What is being asked:
Although the records contain pictures, none belong in the copy: restate word for word only the lines from the one with "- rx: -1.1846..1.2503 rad" through the one with "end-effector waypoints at", both included.

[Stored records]

=====

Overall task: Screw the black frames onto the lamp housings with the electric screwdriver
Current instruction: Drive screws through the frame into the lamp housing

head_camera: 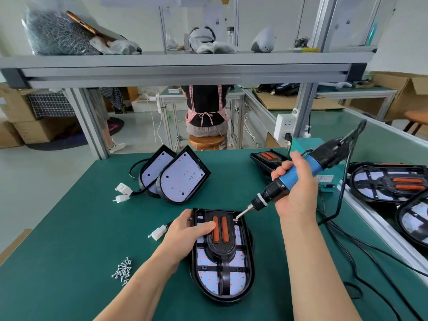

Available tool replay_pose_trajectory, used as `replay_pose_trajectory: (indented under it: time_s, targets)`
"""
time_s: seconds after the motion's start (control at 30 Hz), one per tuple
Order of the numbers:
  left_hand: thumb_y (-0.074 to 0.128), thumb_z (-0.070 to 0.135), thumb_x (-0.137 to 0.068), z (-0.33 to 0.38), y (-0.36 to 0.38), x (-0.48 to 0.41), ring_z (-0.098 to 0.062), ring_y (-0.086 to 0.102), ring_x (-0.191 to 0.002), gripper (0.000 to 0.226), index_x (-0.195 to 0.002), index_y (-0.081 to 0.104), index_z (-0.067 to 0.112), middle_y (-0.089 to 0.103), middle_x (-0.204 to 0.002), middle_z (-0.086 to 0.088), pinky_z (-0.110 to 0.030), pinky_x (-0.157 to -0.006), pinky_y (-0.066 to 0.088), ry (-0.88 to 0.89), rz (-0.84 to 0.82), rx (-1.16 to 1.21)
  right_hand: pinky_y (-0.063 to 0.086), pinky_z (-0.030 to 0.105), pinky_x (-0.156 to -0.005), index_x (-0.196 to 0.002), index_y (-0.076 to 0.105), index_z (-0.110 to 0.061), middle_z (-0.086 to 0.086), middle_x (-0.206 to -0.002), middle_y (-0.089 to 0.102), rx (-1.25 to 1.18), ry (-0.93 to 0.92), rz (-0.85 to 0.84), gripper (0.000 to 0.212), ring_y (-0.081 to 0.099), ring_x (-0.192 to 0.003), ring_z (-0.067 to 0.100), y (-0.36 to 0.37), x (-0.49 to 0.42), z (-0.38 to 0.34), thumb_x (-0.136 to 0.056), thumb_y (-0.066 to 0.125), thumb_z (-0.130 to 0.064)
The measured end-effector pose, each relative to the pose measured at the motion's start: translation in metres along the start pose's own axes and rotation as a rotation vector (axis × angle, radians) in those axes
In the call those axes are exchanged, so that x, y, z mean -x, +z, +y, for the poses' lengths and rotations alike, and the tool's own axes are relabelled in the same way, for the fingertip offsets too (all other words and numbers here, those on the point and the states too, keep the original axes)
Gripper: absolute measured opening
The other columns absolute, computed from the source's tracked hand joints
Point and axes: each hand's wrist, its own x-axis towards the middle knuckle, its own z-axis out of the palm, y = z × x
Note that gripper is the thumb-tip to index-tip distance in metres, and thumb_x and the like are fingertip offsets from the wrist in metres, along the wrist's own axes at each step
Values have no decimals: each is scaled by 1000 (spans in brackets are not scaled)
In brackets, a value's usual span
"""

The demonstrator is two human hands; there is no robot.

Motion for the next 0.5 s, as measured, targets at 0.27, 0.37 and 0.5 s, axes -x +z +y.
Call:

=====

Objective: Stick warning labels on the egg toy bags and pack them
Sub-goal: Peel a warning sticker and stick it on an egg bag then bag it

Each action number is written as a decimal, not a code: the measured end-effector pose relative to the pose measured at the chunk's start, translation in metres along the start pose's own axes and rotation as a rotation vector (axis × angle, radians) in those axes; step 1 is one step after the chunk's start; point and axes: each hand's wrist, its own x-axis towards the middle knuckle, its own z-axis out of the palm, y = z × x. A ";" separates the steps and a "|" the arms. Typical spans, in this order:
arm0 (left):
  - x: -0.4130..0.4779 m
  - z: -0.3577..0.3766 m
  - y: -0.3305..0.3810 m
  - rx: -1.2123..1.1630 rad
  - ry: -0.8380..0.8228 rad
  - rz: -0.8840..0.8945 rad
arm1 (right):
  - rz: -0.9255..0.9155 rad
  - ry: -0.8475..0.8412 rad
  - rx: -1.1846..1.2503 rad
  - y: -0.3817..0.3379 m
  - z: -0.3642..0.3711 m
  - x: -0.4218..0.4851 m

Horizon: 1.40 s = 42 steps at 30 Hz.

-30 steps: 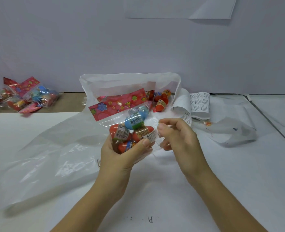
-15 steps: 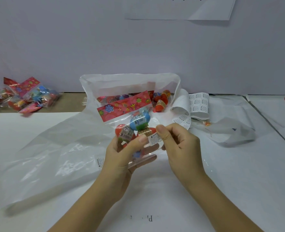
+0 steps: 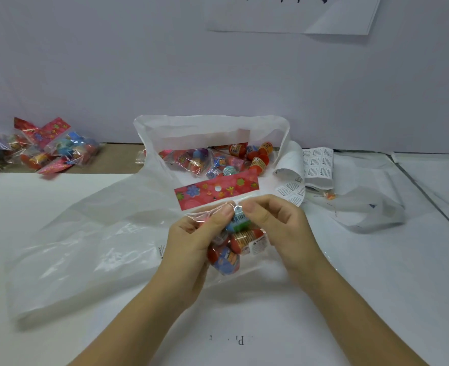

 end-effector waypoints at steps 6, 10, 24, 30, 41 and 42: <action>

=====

Result of this exercise:
  - rx: -1.1846..1.2503 rad
  - y: -0.3817..0.3379 m
  - z: -0.3642..0.3711 m
  - x: -0.4218..0.4851 m

Horizon: 1.40 s = 42 steps at 30 Hz.

-30 steps: 
-15 steps: 
+0 steps: 

 end-effector waypoints at steps 6, 10, 24, 30, 41 and 42: <action>

The exercise is complete.